Dağın üzerinde ise ulu sahabelerden Bilal-i Habeşi'nin kabri vardır.
Yanıbaşındaki tekkeden gelen gidene yemek ikram edilmesi adet olunmuştur.
Sinob Ulu cami'i gördüğümüz en güzel camilerden biridir. Orta yerde bir
şadırvan olup, üstünü dört ayağın taşıdığı bir kubbe örter. Her ayağı
mermerden yapılma iki sütun tutar. Üst tarafta ahşap merdivenle çıkılan
birmahfel vardır.
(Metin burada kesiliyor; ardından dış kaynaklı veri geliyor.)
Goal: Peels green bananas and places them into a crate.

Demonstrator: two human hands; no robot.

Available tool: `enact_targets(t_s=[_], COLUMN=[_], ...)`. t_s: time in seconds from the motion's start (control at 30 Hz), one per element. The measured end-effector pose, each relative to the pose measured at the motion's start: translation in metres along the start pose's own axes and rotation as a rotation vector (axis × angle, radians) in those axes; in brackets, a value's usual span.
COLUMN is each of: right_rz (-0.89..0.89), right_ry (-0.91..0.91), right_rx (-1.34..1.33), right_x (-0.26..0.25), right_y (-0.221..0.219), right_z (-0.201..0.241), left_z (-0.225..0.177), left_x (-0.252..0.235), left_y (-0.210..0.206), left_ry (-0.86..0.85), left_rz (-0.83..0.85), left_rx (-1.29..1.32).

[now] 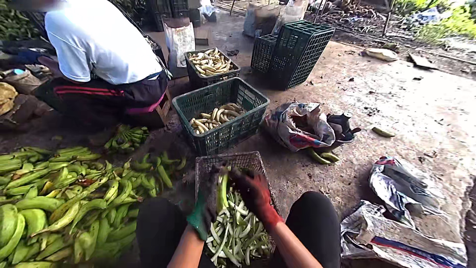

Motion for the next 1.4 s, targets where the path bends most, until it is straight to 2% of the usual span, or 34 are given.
enact_targets(t_s=[0.07,0.1,0.2,0.27,0.33,0.4,0.47,0.53,0.6,0.63,0.73,0.8,0.9,0.97,1.0,1.1,1.13,1.2,1.3,1.33,1.4], right_rz=[-0.014,-0.021,0.074,0.089,0.068,0.065,0.002,0.027,0.045,0.052,0.089,0.019,-0.013,0.002,0.037,0.249,0.277,0.203,0.036,-0.002,-0.008], right_ry=[-0.212,-0.225,-0.042,0.004,-0.14,-0.325,-0.272,-0.127,-0.045,-0.067,-0.257,-0.265,-0.135,-0.122,-0.144,-0.202,-0.234,-0.227,-0.126,-0.101,-0.071], right_rx=[-0.034,-0.096,-0.243,-0.132,-0.013,-0.014,-0.099,-0.16,-0.107,-0.073,-0.041,-0.109,-0.185,-0.157,-0.148,-0.091,-0.101,-0.144,-0.176,-0.173,-0.156], right_x=[-0.007,-0.004,0.033,0.043,0.021,0.005,0.007,0.037,0.05,0.04,-0.005,-0.003,0.051,0.055,0.041,-0.02,-0.028,-0.019,0.037,0.05,0.041], right_y=[0.004,0.004,-0.011,-0.014,-0.005,0.0,0.0,-0.017,-0.026,-0.024,-0.01,-0.007,-0.03,-0.037,-0.035,-0.028,-0.026,-0.026,-0.042,-0.046,-0.046], right_z=[-0.042,-0.046,0.009,0.029,0.005,-0.031,-0.028,0.009,0.031,0.023,-0.027,-0.03,0.017,0.019,0.011,-0.029,-0.04,-0.037,0.014,0.021,0.016], left_z=[0.023,0.025,0.016,0.01,0.018,0.032,0.028,0.016,0.006,0.01,0.025,0.018,0.003,-0.004,0.0,0.007,0.007,0.003,-0.001,-0.002,-0.002], left_x=[0.007,0.002,-0.021,-0.021,-0.006,0.006,-0.004,-0.016,-0.027,-0.026,-0.005,-0.016,-0.037,-0.031,-0.026,-0.011,-0.008,-0.017,-0.032,-0.031,-0.033], left_y=[-0.002,0.0,0.009,0.0,-0.007,-0.013,-0.004,0.018,0.018,0.009,-0.013,-0.003,0.025,0.02,0.012,-0.015,-0.017,-0.002,0.036,0.042,0.033], left_ry=[0.066,0.061,0.018,-0.007,0.04,0.14,0.108,-0.044,-0.127,-0.103,-0.037,-0.094,-0.206,-0.247,-0.226,-0.132,-0.13,-0.189,-0.336,-0.393,-0.371], left_rz=[0.015,0.027,0.079,0.129,0.079,0.085,0.063,-0.027,-0.01,0.033,0.152,0.069,-0.154,-0.218,-0.184,0.054,0.07,-0.078,-0.348,-0.389,-0.32], left_rx=[0.029,0.094,0.242,0.239,0.072,0.07,0.156,0.179,0.293,0.318,0.125,0.179,0.295,0.332,0.299,0.055,0.002,0.078,0.34,0.388,0.378])
Point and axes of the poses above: each hand's wrist, its own x-axis away from the middle knuckle, its own y-axis out of the back of the hand, z = x × y, the point moved 9 cm from there along -x, towards the middle knuckle, and after that the axes turned 15 degrees about y, right-handed, at the moved point
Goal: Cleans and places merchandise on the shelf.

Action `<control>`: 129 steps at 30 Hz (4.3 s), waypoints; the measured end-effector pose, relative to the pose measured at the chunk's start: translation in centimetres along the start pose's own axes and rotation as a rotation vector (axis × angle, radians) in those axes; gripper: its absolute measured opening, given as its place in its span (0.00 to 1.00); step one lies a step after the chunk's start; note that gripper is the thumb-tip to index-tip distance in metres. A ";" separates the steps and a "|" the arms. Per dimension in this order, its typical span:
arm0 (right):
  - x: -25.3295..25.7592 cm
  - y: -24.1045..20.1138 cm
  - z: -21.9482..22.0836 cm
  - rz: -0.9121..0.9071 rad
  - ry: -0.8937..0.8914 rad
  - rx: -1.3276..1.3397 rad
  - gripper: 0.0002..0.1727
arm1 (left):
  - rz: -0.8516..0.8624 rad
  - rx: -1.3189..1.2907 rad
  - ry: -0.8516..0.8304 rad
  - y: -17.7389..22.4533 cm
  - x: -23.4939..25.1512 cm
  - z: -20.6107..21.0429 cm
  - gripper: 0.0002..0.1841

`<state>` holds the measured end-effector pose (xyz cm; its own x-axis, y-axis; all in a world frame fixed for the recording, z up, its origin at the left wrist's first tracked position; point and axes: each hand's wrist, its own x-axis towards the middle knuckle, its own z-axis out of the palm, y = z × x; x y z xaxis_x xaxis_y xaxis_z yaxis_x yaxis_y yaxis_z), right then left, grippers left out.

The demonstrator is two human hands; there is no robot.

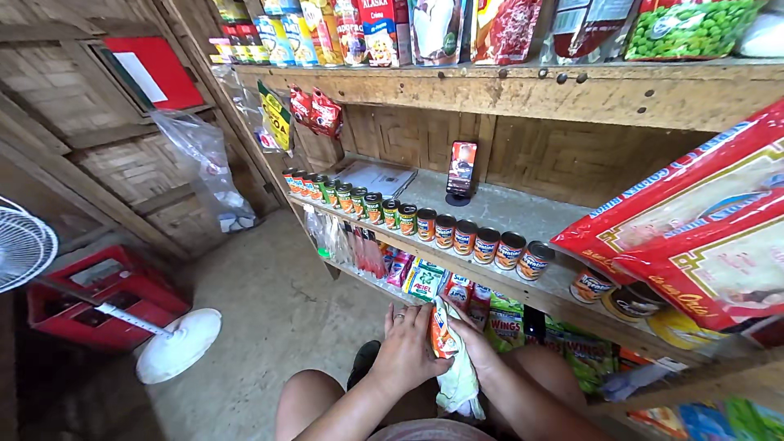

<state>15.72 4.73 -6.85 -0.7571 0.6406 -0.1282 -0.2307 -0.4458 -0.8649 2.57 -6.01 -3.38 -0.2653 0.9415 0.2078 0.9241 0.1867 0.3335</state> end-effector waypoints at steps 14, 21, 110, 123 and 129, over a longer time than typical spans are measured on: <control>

Cami'i yaptıran Sultan Alaaddin-i Rumi'nin oğlu Sultan
Pervane'dir ki, Cuma namazlarını anılan mahfelde eda ederlerdi.Ondan sonra
oğlu Gazi Çelebi* hükümdar olmuştu. Onun ölümünden sonra ise sözü geçen
Sultan Süleyman bu şehri ele geçirmeye muvaffak olmuştur.
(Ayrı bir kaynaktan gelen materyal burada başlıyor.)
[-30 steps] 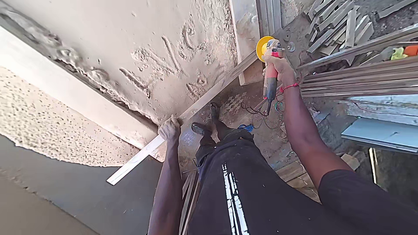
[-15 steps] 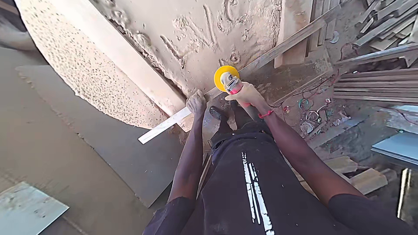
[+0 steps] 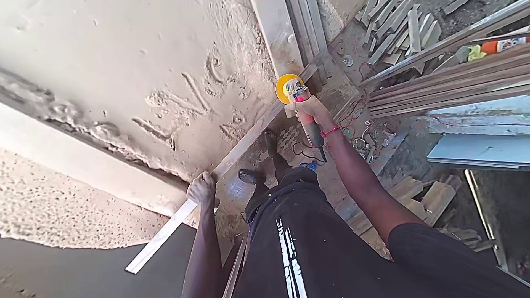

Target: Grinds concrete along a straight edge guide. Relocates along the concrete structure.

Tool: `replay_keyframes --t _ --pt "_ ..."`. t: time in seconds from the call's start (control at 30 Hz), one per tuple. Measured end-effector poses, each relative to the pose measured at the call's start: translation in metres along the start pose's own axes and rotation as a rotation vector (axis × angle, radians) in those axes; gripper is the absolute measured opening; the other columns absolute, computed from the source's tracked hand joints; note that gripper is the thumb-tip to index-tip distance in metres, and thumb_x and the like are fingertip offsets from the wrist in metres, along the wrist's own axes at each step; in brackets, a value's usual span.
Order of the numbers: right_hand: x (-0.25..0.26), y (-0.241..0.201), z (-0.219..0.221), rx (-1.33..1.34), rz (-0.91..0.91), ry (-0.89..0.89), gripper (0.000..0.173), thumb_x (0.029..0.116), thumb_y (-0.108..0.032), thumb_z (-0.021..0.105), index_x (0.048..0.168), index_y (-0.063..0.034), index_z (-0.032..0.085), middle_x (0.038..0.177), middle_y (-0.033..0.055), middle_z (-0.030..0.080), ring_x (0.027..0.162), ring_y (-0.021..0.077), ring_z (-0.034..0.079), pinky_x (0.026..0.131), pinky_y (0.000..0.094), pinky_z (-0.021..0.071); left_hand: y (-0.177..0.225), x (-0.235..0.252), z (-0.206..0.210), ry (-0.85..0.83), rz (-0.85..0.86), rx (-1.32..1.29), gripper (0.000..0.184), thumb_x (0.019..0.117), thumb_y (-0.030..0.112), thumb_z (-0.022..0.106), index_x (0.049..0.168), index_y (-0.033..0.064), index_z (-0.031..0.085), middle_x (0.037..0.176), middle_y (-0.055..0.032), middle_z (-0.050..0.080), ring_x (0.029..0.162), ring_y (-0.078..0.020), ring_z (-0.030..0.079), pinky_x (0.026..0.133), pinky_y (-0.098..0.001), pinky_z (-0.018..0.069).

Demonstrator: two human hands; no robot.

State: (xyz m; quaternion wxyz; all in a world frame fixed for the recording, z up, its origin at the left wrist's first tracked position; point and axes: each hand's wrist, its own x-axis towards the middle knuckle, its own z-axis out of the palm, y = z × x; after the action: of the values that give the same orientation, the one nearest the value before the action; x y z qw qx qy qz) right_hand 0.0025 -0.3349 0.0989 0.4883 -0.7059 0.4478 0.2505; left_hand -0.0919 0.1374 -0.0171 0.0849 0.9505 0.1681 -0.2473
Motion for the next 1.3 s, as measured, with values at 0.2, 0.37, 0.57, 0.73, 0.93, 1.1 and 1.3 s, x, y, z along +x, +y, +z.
replay_keyframes --t 0.2,0.37,0.57,0.73,0.93,1.1,1.3 --pt "0.05 -0.027 -0.095 0.114 0.028 0.12 0.067 0.0786 -0.049 0.084 0.123 -0.0038 0.06 0.087 0.0112 0.07 0.067 0.0218 0.07 0.065 0.0408 0.0623 0.0 0.002 0.001 -0.002 -0.005 0.022 0.059 0.104 0.041 0.029 0.102 0.0036 0.075 0.108 -0.0272 0.073 0.111 -0.0477 0.067 0.092 -0.0705 0.0451" --pt "0.073 -0.028 -0.145 0.215 0.011 0.238 0.062 0.0818 -0.048 0.082 0.122 -0.0053 0.06 0.088 0.0101 0.068 0.069 0.0216 0.069 0.065 0.0412 0.0624 0.005 0.0 0.001 0.011 -0.015 0.047 0.062 0.1036 0.041 0.025 0.101 0.0021 0.074 0.108 -0.0271 0.073 0.111 -0.047 0.068 0.091 -0.0691 0.0462" --pt "0.029 0.016 -0.164 0.438 -0.008 0.368 0.065 0.0825 -0.046 0.081 0.129 -0.0079 0.058 0.095 0.0129 0.069 0.073 0.0245 0.071 0.067 0.0428 0.0628 0.01 0.006 -0.009 -0.107 0.021 0.057 0.061 0.1063 0.038 0.024 0.112 0.0002 0.072 0.119 -0.0269 0.07 0.118 -0.0459 0.065 0.094 -0.0682 0.0457" --pt "-0.014 0.041 -0.142 0.445 -0.05 0.214 0.071 0.0839 -0.055 0.078 0.134 -0.0115 0.053 0.092 0.0129 0.07 0.073 0.0272 0.072 0.065 0.0455 0.0631 0.003 0.029 -0.042 -0.702 0.24 -0.215 0.057 0.1088 0.044 0.039 0.127 -0.0028 0.065 0.122 -0.0265 0.068 0.114 -0.0391 0.065 0.098 -0.0606 0.0488" --pt "-0.035 0.016 -0.045 0.166 -0.101 0.121 0.074 0.0849 -0.072 0.065 0.125 -0.0104 0.06 0.09 0.0103 0.07 0.071 0.0241 0.071 0.063 0.0436 0.0624 -0.011 0.041 -0.013 -0.368 0.248 -0.485 0.07 0.1104 0.053 0.025 0.108 0.0055 0.075 0.095 -0.0151 0.077 0.09 -0.0348 0.074 0.089 -0.0651 0.0525" --pt "-0.054 0.024 0.068 -0.117 -0.151 -0.148 0.076 0.0764 -0.074 0.072 0.111 -0.0069 0.064 0.08 0.0088 0.069 0.062 0.0217 0.068 0.058 0.042 0.0604 -0.047 0.015 -0.019 -0.143 0.146 -0.274 0.064 0.1101 0.048 0.028 0.103 0.0032 0.073 0.101 -0.0248 0.073 0.101 -0.0474 0.069 0.086 -0.0727 0.0491" --pt "-0.104 0.05 0.197 -0.515 -0.246 -0.35 0.08 0.0701 -0.084 0.068 0.104 -0.0121 0.07 0.089 0.0089 0.071 0.081 0.0244 0.07 0.074 0.0537 0.0573 -0.053 -0.012 0.0 -0.045 -0.064 -0.25 0.064 0.1072 0.047 0.026 0.094 0.0032 0.071 0.099 -0.0267 0.072 0.101 -0.048 0.069 0.077 -0.0721 0.0481"
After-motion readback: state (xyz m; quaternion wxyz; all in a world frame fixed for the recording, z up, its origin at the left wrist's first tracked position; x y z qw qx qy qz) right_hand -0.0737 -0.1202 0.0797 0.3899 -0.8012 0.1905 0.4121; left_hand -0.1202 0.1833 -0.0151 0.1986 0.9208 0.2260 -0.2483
Gazi Çelebi cesur ve kahraman bir hükümdar olup, Tanrı ona su altında uzanan
süre kalmak gücünü vermiş iyi bir yüzücü idi. Hazırlattığı donanma ile
Rumlara karşı savaşa çıkar, düşman donanması ile karşılaşıp askerler savaşa
başlayınca elinde demir bir matkap olduğu halde suya dalar, kafir
gemilerinin diplerini deler ve düşman, suya garkoluncaya kadar bunun farkına
varmazdı. Bir tarihte düşman filosu Sinob limanını bastığında Gazi Çelebi
bütün gemileri bu şekilde batırmış ve içindeki askerleri olduğu gibi esir
almıştı. Anlatılanlara göre onun üstün vasıfları pek çoksa da, fazla
miktarda haşhaş kullanması zafını teşkil etmekte idi. Hatta ölümünün bu
yüzden olduğu söylentisi vardır. Rivayete göre bir gün fazlaca haşhaş
aldıktan sonra ava çıkmış, bir ceylan kovalamaya başlamış, hayvan sık ağaçlı
bir yere kaçmış, o da hızla buraya dalmış ve başını bir ağaca çarparak düşüp
ölmüş. Bundan sonradır ki Sultan Süleyman, Sinob'u ele gecirerek oğlu
İbrahim Bey'i oraya tayin etmişti. Bunun da kendisinden önceki hükümdar gibi
fazla ölçüde haşhaş aldığı söylenmektedir. Gerçekte bütün Anadolu halkı bu
maddeyi kullanmakta bir sakınca görmezler. Nitekim bir gün Sinob Cami'inin
kapısı önünden geçerken, ön taraftaki peykelerde oturan insanlar arasında
ileri gelen askeri emirlerinde bulunduğunu gördüm. Önlerinde bir hizmetkar
elinde içi kınaya benzer bir madde dolu bir kapla durmakta ve emirler bundan
kaşık kaşık alıp yemekte idiler. Kaptakinin ne olduğunu bilmeden kendilerine
bakarken yanımda bulunanlara emirlerin yedikleri şeyin ne olduğunu sordum.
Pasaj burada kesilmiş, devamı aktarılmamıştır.